Two Questions Intelligent CRM Systems Must Answer

Businesses are continuously looking for new strategies and supporting technologies to proactively respond to today’s digitally savvy, empowered customers. Customers know they have more choices when it comes to where they spend their money, and they are demanding a richer experience in return. Customer Relationship Management (CRM) systems are the hub of a company’s interactions with customers, as well as with CRM users. The end goal of any CRM is to provide a well-developed customer profile and derive actionable insight from available data. This goal must be achieved in the most efficient manner. As enterprise software continues to develop, the needs of the user must also be addressed and our business systems must elevate their game. Not only should intelligent process look for ways to improve customer experience, but user interfaces must adapt to improve productivity.

“How well do we know you?”

Intelligent CRM begins with data; however, users can no longer be expected to spend hours manually updating records. Integrating software across the enterprise provides the basis of a robust customer profile. Rudimentary demographic facts such as location, income level, education level, and marital status are combined with order history and service tickets to form the foundation. Big data gleaned from social media services, online activity, and information from customers with similar backgrounds provides a treasure trove of additional facts that can improve the customer experience. The Internet of Things (IoT) adds another layer of data. It is estimated that anywhere from 26 to 50 billion devices will be connected to the Internet by 2020. For example, information from sensor devices in a car can be collected by the insurance carrier, so that rates are based on actual driving habits.

Knowing the customers’ social media habits, as well as their demographics, provides deeper understanding into what that customer truly wants from their interaction with your organization. An engaged customer would share his experience with his social media network; a less satisfied customer would browse competitor sites. All of these mechanisms provide millions of data points to be compiled. The challenge is sifting through the noise and pulling together complementary notes to create a symphony. Based on the wealth of information available, Intelligent CRM should be able to segment a company’s client base, not only by the number of products purchased, but also by the number of positive reviews shared online. The system will be able to prioritize, categorize and route so that action can be taken on that insight.

As an organization learns more about its customers, the same methodology should be applied to the users of its CRM system. Rather than pulling a variety of daily and weekly reports to decide on the next action item, Intelligent CRM will push the relevant information to the appropriate user as it happens so actions can be taken to enhance the customer experience in a timely fashion.

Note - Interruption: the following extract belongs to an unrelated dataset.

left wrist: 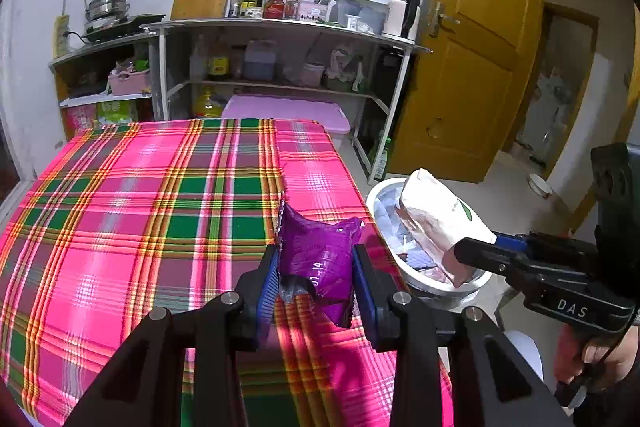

For example, knowing the teenager will graduating from high school soon should prompt the system to send information qualified expenses for the 529 plan and tips for avoiding potential penalties. If a high net-worth client calls the service center about withdrawal fees, the system would immediately alert the advisor to reach out to the customer. Noticing the customer has also recently searched realtor sites would prompt the advisor to recommend which account to tap for the down payment on that vacation home.

“How do we communicate with you?”

Intelligent CRM will also tailor the interaction for both the customer and the user. Part of a well-developed customer profile must include the preferred channels of communication. The system should be able to predict the best course of action, as well as the level of response required. In addition, the intelligent CRM system should respond in accordance with the time based expectations of the preferred channel. Customers expect faster, more immediate acknowledgement from the company when leveraging social channels. An anticipated service issue would warrant an email outlining the next suggested steps, while a potential grievance demands a phone call to determine the root cause and ways to remedy the situation.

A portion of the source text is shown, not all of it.